Nothing but an exact repeat of the data, with pictures removed, belongs in the answer.

── Material provided ──

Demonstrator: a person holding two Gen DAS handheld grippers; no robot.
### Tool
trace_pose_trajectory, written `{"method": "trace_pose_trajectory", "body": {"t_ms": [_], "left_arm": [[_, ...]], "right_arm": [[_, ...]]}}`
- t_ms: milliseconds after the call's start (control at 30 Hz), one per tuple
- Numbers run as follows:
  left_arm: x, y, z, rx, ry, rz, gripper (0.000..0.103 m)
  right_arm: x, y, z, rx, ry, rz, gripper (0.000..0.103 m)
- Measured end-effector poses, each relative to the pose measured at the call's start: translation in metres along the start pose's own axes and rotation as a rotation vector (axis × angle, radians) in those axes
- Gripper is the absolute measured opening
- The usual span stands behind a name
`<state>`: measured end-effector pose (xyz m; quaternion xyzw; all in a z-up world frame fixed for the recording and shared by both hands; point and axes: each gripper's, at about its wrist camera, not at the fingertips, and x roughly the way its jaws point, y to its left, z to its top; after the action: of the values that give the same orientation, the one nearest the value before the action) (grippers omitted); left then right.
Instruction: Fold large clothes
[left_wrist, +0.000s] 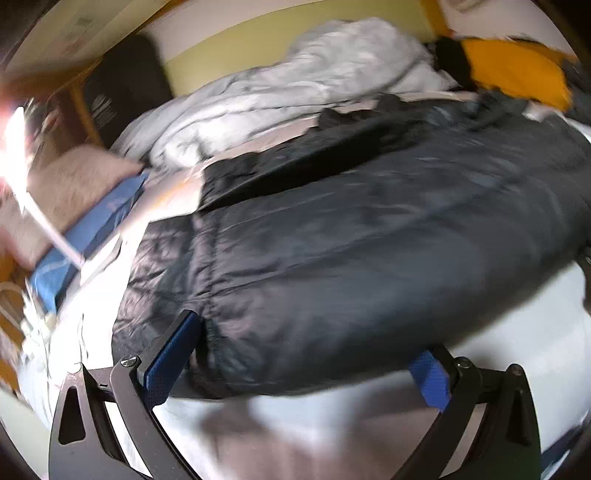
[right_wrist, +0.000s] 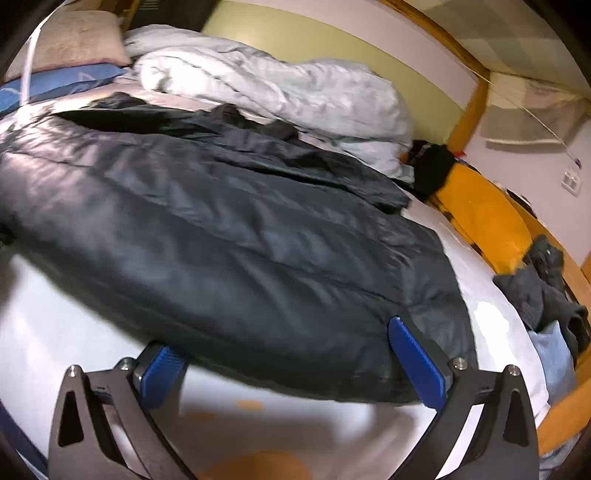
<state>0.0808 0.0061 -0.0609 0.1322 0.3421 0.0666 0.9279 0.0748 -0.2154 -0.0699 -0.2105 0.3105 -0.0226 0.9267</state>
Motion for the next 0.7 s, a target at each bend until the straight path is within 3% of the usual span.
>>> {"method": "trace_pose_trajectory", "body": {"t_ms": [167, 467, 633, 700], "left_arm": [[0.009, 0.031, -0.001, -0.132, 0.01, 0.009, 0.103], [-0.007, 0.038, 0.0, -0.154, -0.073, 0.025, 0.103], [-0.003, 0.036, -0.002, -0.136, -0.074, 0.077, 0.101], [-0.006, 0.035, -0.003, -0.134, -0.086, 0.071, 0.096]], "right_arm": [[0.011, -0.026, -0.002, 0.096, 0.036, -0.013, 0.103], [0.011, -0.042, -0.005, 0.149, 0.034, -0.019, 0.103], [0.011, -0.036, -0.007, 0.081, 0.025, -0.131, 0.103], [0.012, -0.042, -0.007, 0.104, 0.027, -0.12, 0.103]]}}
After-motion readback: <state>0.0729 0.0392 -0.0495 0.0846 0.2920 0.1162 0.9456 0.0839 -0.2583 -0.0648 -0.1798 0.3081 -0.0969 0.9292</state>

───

● **Exercise answer**
Demonstrator: a person holding two Gen DAS handheld grippers; no robot.
### Tool
trace_pose_trajectory, written `{"method": "trace_pose_trajectory", "body": {"t_ms": [_], "left_arm": [[_, ...]], "right_arm": [[_, ...]]}}`
- t_ms: milliseconds after the call's start (control at 30 Hz), one per tuple
- Numbers run as follows:
  left_arm: x, y, z, rx, ry, rz, gripper (0.000..0.103 m)
  right_arm: x, y, z, rx, ry, rz, gripper (0.000..0.103 m)
- Measured end-effector poses, each relative to the pose measured at the call's start: translation in metres along the start pose's own axes and rotation as a rotation vector (axis × angle, radians) in those axes
- Gripper is the absolute measured opening
- The usual span stands behind a name
`<state>`: measured end-effector pose (xyz m; quaternion xyzw; all in a z-up world frame fixed for the recording and shared by both hands; point and axes: each gripper's, at about its wrist camera, not at the fingertips, and x roughly the way its jaws point, y to its left, z to its top; after the action: of the values that give the same orientation, the one nearest the value before the action) (grippers omitted); left then right.
Instruction: Fold large clothes
[left_wrist, +0.000s] 
[right_wrist, +0.000s] 
<state>0.0808 0.0061 -0.0609 0.1322 0.3421 0.0666 0.9279 0.0748 -0.2154 -0.0699 -0.2105 0.3105 -0.0226 0.9267</state>
Motion for the next 0.7 s, a target at each bend until the straight path is within 3% of the usual span.
>>> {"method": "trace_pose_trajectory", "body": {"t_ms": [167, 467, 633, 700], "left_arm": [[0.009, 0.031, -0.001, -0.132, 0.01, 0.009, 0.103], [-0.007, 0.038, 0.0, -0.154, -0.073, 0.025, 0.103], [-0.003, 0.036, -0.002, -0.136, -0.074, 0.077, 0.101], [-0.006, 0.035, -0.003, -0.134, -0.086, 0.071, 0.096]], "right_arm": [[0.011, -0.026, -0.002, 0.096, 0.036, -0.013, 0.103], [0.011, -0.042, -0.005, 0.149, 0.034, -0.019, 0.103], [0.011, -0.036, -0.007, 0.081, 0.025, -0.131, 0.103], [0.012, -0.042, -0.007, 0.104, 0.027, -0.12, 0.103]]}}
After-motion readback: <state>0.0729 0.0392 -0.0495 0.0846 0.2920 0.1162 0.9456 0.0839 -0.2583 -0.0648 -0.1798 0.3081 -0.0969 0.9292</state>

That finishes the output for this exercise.